Follow these 5 TOP best practices on how to configure your IVR to maximize the customer experience:
1. Provide flexible options during wait times
Provide creative alternatives that keep customers engaged in the process, believing in your brand and feeling positive about each and every interaction with you.
Before placing a call interaction into the queue, provide your customers with a series of helpful options that can better direct their inquiries and improve their experience. These options include features like IVR call-back (when selected, the customer receives a call when an agent becomes available without losing their priority) or leaving a voice message for non-urgent interactions. If the voicemail option is selected, just be sure to automate the call-back function so that these messages are not forgotten!
By providing immediate options, customers have greater control as to whether to want to wait in line or receive a call-back at their convenience.
2. Optimize your call routing
Automatic Call Distribution (ACD) needs to be configured so that your most competent agents are first to receive specific interactions. When interacting with an experienced and knowledgeable agent, customers gain confidence in your brand.
To determine the most appropriate agent, first, consider the language chosen by the caller. Next, prioritize the selection of agents depending on the subject of the interaction. On the other hand, when wait times reach an undesirable threshold, use the “bullseye” call routing method that quickly increases the number of available agents by decreasing the number of required skills.
3. A professional voice goes a long way
It seems obvious, but it’s important to choose the right voice for your IVR that will accurately represent your company. This voice becomes your company spokesperson acting as the first connection between current and future customer interactions. By utilizing a professional voice, your customers will be greeted with a variety of polite and comforting intonations that help guide them through the process, ensuring they receive a positive customer experience.

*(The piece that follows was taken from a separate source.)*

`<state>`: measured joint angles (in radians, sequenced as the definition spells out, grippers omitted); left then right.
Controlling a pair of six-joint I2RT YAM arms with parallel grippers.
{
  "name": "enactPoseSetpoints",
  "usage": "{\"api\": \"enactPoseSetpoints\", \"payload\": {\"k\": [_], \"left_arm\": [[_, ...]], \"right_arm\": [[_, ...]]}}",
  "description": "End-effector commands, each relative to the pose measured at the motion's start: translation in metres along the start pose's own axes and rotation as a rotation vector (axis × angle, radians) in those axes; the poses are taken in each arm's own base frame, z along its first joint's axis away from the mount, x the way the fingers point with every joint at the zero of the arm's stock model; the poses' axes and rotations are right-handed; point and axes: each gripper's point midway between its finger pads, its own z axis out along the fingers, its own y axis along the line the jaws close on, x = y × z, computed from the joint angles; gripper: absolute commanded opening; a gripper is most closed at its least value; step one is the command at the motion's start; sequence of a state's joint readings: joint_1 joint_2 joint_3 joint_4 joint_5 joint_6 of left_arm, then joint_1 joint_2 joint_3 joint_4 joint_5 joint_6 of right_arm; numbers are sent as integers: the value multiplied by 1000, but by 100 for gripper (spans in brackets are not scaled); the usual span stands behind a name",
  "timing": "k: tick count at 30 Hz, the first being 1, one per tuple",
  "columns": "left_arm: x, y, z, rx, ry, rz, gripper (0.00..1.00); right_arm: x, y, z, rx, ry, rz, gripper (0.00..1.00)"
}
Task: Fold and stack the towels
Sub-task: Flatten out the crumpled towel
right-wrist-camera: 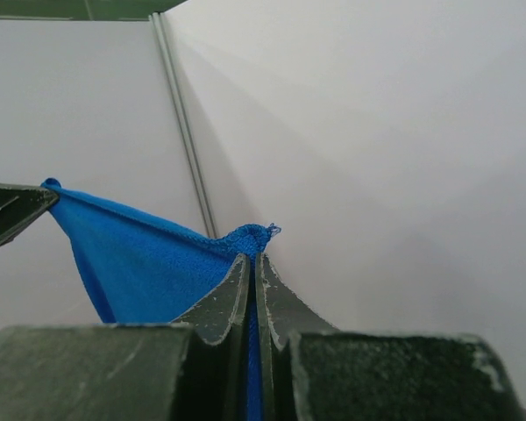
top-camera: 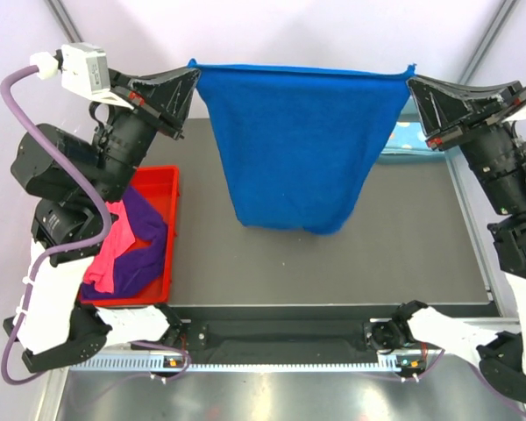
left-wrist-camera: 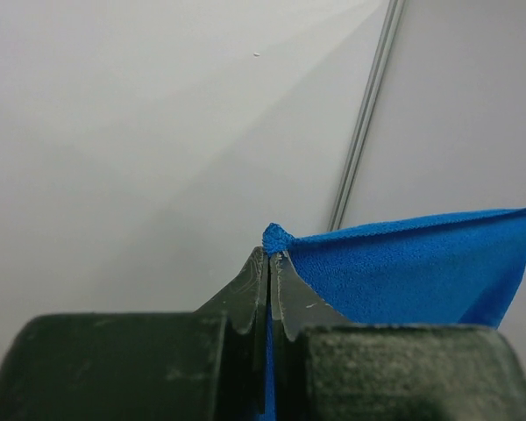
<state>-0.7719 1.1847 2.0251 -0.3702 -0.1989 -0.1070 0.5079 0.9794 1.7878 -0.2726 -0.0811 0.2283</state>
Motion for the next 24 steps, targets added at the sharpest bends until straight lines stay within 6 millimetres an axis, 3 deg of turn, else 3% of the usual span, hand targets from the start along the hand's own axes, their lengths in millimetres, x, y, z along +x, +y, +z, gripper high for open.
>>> {"api": "enactPoseSetpoints", "payload": {"k": [1, 11, 24], "left_arm": [[-39, 19, -9, -94, -120, -2, 0], [-50, 10, -3, -52, -155, -7, 0], [-87, -14, -42, 96, -218, -97, 0]], "right_arm": [[-39, -4, -6, 48, -106, -26, 0], [-47, -3, 4, 39, -114, -46, 0], [-78, 29, -35, -78, -173, 22, 0]]}}
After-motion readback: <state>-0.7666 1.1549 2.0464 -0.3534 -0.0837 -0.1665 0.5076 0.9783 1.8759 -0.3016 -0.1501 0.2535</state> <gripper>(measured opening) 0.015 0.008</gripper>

4. Music is more than just a melody
The music on hold (MoH) should be carefully chosen, in line with the type and personality of your organization. The music must not be aggressive or repeated too often as you want this wait period to be calming and not a frustrating experience. A good way to break up wait time is to insert short messages between segments that keep customers informed about your services or news related to your business.
5. Your IVR Needs to be Updated… Often
After investing a considerable amount of time and effort setting up your IVR and voice recognition system, the worst thing you can do… is nothing. As customers, services, and processes evolve, your IVR and voice recognition systems need to be regularly adjusted and improved.
Start by compiling the feedback obtained from post-call IVR surveys or automating the process by using sophisticated contact center technology tools. Once you’ve done this, don’t compile (and stack) all your change requests and introduce them in a single change to your IVR! It’s best to make small changes and see how these changes react in the system and with your customers. In general, a new IVR needs to be adjusted weekly, sometimes on a daily basis. While a stable IVR should only be adjusted every month or every few months.
Treat your customers and your IVR with respect
It’s clear that your IVR will continue to play an important role as a valued customer self-service option within your arsenal of communication channels, ONLY if you continue to invest in optimizing the customer experience. Test and retest. Gather and measure customer data. Fine-tune all aspects, at all times. When viewed as a process instead of a product, your IVR will never again be viewed with disdain.